J’aime tes mains fermes sur moi, d’une caresse tu me diriges, ça fait longtemps que tu as ramassé le contrôle que j’ai perdu. Je crois que si tu enlevais tes mains de moi je tomberais, tu es mon tuteur, je ne peux m’épanouir que contre toi, tes doigts me montrent la voie.

Tu m’effeuilles sans t’accrocher aux épines qui maintiennent les tissus, tu cherches mon bouton, j’aimerais tant m’ouvrir.

Mais je referme mon antre : prends le temps, ressens la faim piquer ton ventre, avant d’entrer dans le mien.

Je me décolle, voir tes yeux quémandeurs m’émeut, ton désir est si chaud à mes entrailles.

Il était utopique de désirer tout refaire, pour tout revivre, éternellement. Il nous faut bien assumer et voir plus loin, voir mieux ou voir moins bien, il faut bien continuer à vivre.

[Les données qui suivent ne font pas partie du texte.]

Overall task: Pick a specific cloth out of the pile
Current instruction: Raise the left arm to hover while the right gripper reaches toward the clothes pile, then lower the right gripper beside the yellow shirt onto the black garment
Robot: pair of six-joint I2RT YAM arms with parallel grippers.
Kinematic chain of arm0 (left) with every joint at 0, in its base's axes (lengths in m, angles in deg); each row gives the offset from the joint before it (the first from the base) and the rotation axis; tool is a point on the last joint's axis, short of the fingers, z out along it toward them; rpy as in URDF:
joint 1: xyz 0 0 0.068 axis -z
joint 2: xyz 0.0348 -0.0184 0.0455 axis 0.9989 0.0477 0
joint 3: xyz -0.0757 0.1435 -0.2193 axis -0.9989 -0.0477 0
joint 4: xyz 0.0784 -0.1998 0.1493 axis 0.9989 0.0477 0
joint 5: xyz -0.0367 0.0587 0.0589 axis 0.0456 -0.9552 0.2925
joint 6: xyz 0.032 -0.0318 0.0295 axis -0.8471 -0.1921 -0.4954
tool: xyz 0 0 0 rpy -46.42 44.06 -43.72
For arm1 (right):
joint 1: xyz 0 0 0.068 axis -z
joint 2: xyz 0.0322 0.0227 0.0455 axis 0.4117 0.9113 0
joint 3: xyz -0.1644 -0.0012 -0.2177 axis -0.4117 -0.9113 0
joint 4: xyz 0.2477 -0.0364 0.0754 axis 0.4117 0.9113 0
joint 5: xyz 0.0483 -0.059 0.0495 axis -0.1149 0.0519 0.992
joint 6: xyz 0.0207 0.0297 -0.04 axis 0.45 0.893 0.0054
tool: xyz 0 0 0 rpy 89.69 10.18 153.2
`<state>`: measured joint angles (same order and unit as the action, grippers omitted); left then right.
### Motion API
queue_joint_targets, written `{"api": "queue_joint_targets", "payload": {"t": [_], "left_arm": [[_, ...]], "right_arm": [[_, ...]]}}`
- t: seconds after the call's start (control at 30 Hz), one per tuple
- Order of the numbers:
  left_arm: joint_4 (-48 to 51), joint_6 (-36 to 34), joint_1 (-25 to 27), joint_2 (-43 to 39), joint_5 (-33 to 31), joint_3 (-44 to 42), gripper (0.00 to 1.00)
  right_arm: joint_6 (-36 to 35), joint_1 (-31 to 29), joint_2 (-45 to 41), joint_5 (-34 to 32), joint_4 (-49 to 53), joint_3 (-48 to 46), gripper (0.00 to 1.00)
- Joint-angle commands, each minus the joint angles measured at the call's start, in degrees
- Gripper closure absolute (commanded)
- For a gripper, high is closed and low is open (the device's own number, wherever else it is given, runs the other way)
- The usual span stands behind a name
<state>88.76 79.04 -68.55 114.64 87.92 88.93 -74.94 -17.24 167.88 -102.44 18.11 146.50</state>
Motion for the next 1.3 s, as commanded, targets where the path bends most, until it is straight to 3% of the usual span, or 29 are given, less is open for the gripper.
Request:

J’ai aimé retrouver ta peau, retrouver ta force paisible, mais re-trouver implique d’avoir déjà vécu. Déjà, tu as imprimé ta marque sur moi, déjà, tu as insufflé un manque, un besoin. J’ai perdu mon innocence de toi.

Il était utopique aussi de laisser totalement le monde à l’extérieur, nous avons notre présent en bandoulière. J’ai mon passé imprimé sur ma peau.

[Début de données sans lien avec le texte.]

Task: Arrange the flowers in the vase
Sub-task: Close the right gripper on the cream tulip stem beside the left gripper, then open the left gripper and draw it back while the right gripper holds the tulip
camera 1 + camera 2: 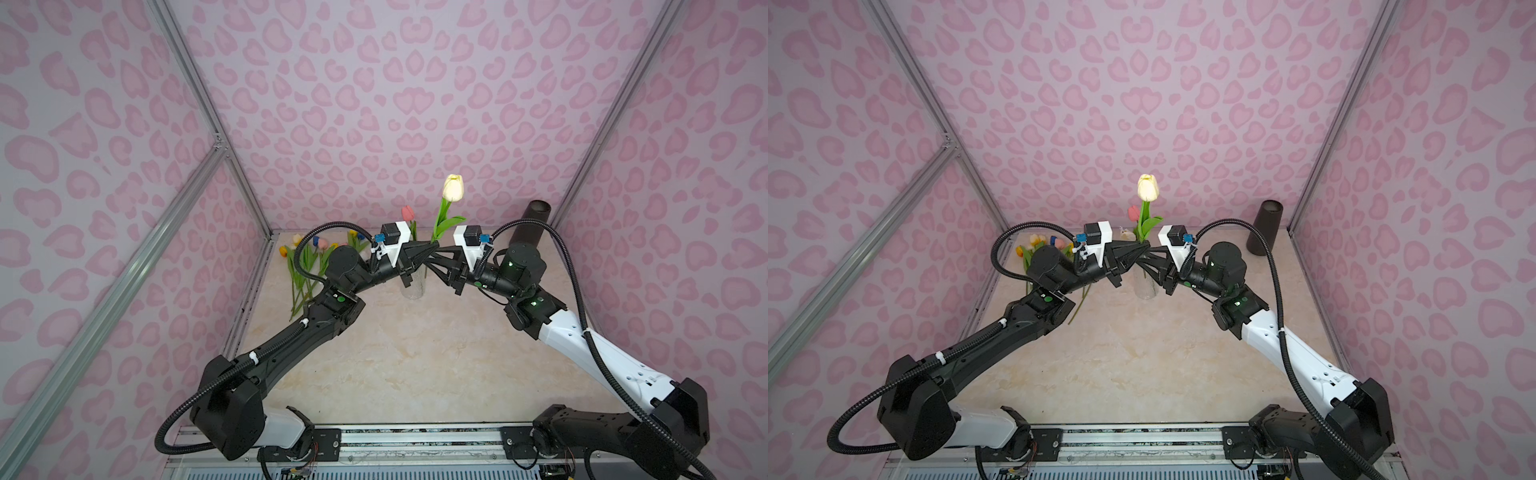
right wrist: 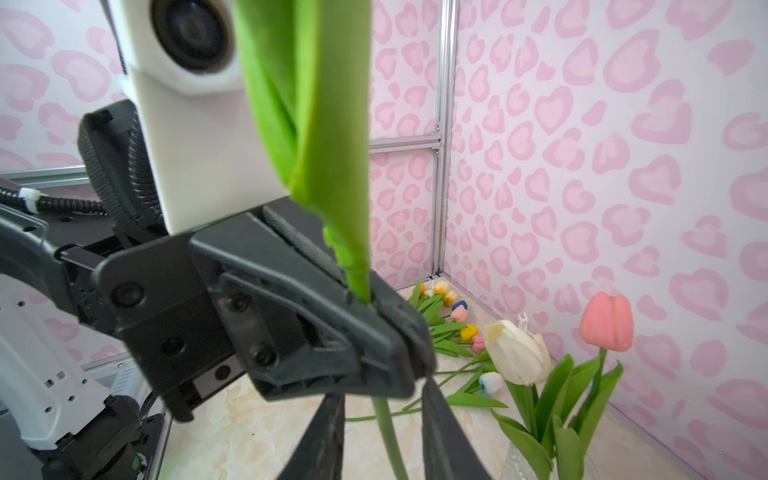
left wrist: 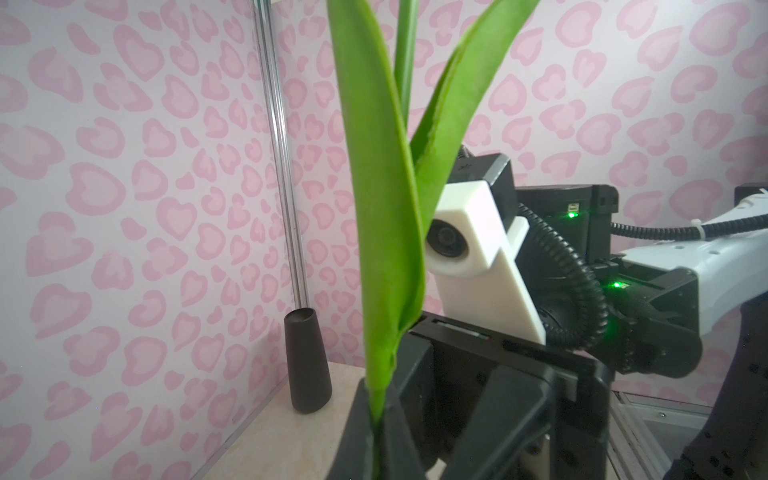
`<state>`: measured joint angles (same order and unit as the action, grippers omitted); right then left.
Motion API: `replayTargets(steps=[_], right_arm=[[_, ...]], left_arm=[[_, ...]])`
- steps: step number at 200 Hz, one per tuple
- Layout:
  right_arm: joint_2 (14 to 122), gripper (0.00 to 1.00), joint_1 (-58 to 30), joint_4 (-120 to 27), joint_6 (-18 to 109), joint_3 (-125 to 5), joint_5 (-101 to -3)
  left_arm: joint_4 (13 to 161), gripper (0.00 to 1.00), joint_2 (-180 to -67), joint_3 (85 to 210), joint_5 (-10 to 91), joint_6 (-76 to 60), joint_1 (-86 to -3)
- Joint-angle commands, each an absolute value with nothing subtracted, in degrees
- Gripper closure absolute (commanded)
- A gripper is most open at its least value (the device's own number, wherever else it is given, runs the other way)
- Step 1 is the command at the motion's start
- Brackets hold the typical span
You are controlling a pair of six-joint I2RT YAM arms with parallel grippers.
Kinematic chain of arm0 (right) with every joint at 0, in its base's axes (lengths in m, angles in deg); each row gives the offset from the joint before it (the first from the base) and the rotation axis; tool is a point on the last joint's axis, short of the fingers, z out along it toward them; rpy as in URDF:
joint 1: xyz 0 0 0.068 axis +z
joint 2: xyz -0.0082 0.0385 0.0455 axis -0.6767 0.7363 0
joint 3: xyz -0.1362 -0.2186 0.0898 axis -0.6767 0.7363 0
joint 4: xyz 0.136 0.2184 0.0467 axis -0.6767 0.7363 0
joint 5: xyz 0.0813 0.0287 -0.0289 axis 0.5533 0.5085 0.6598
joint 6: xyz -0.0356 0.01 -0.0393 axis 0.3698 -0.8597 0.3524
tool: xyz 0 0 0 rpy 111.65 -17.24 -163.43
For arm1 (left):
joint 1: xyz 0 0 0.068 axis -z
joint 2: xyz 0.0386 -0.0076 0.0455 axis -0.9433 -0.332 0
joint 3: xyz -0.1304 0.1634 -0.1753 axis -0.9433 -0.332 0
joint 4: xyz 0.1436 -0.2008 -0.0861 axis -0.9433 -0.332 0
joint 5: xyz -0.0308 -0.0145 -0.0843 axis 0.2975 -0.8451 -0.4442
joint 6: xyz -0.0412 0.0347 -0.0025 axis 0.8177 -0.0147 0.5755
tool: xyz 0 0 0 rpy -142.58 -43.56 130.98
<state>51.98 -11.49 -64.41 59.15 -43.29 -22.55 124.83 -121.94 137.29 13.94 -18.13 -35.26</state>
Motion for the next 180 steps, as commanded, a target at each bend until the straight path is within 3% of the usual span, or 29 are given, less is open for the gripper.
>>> replayTargets(steps=[1,36,63,73,97,110,129,180], right_arm=[[51.42,0.87,-11.45,-65.99,59.25,-42.89,-25.06],[51.25,1.0,-11.44,-65.48,59.49,-42.86,-26.43],[51.28,1.0,-11.46,-65.71,59.33,-42.65,-26.84],[51.23,1.0,-11.47,-65.88,59.18,-42.57,-27.42],[51.68,1.0,-11.47,-66.24,58.94,-42.8,-29.15],[52.05,1.0,-11.49,-65.95,58.73,-43.21,-30.86],[52.17,1.0,-11.56,-66.17,58.63,-43.23,-32.49],[53.05,1.0,-12.29,-67.55,59.07,-43.17,-34.86]], left_arm=[[127.9,0.97,-121.93,137.73,13.03,-17.16,-35.19],[128.53,0.96,-122.22,137.84,13.53,-16.28,-35.21],[129.1,0.89,-121.86,137.24,15.08,-16.09,-35.26],[129.22,0.81,-121.66,137.04,15.59,-16.09,-35.19],[129.22,0.52,-121.0,136.52,16.17,-16.27,-35.26],[129.22,0.29,-120.49,136.18,16.91,-16.29,-35.28],[128.96,0.17,-119.44,135.34,18.33,-16.85,-35.28],[128.54,0.15,-113.41,129.46,24.37,-19.99,-36.02]])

Tu peux ne pas le voir, tu dois le savoir.

Que j'allège mon âme…

Je tire une chaise, t’invite : reçois-moi en confession.

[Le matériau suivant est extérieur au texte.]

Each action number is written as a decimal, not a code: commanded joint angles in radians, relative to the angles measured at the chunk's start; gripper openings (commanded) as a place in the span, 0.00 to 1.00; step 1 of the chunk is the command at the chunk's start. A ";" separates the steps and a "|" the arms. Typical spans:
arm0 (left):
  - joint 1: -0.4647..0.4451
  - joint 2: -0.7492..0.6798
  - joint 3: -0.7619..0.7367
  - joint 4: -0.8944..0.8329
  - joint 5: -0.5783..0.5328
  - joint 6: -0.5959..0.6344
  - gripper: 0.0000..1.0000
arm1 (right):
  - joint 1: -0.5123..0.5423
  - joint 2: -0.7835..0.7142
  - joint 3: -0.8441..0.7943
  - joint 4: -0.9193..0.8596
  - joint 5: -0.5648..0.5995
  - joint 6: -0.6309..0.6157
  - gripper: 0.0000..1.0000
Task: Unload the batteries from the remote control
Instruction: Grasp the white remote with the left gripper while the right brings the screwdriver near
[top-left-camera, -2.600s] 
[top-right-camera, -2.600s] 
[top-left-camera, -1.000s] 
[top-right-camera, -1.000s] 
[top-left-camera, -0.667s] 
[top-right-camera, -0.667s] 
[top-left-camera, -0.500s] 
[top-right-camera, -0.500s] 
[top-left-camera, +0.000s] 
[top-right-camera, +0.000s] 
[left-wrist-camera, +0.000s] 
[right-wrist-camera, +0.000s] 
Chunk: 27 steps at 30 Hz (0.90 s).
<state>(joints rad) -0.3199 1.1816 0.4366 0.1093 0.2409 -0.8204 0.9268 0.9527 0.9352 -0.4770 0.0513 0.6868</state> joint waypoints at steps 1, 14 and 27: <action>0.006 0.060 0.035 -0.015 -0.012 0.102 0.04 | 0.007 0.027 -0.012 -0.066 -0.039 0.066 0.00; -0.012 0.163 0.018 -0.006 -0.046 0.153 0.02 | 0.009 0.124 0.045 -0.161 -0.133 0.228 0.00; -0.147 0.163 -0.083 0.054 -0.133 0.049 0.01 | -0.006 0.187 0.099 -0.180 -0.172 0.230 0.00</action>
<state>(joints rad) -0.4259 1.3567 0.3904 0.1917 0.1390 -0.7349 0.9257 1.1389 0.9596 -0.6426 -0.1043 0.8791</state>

Il est loin le temps des confessionnaux aveugles. Je place une autre chaise entre tes jambes, je te fais face, j’assume mon statut de pécheresse, je veux avoir à soutenir ton regard, ce sera mon premier supplice.

Sacrilège multiplié : je m’approche le plus possible, mes jambes autour de ta taille.

Je susurre les mots, parce qu’il ne faut pas réveiller un crabe qui dort.

Pour adoucir l’énoncé, mes mains cherchent à effacer la chemise qui me maintient loin du chaud de ta peau. D’un index ingénu, j’étudie le col, les boutons, l’épaisseur du coton.

Je susurre les mots, il le faut.

Place ta main sur mon bras réparé. Vois le mal.

Ma main gauche, adroite, pionnière dans la conquête du torse, n’a que faire des boutonnières.

La main droite, gauche, profite de l’ouverture mais repousse encore l’instant du contact.

Je ferme les yeux.

Jeux de mains pour te calmer ou jeux de mains pour me détendre, ce passé blessé, ce futur hypothéqué : je te donne ma réalité.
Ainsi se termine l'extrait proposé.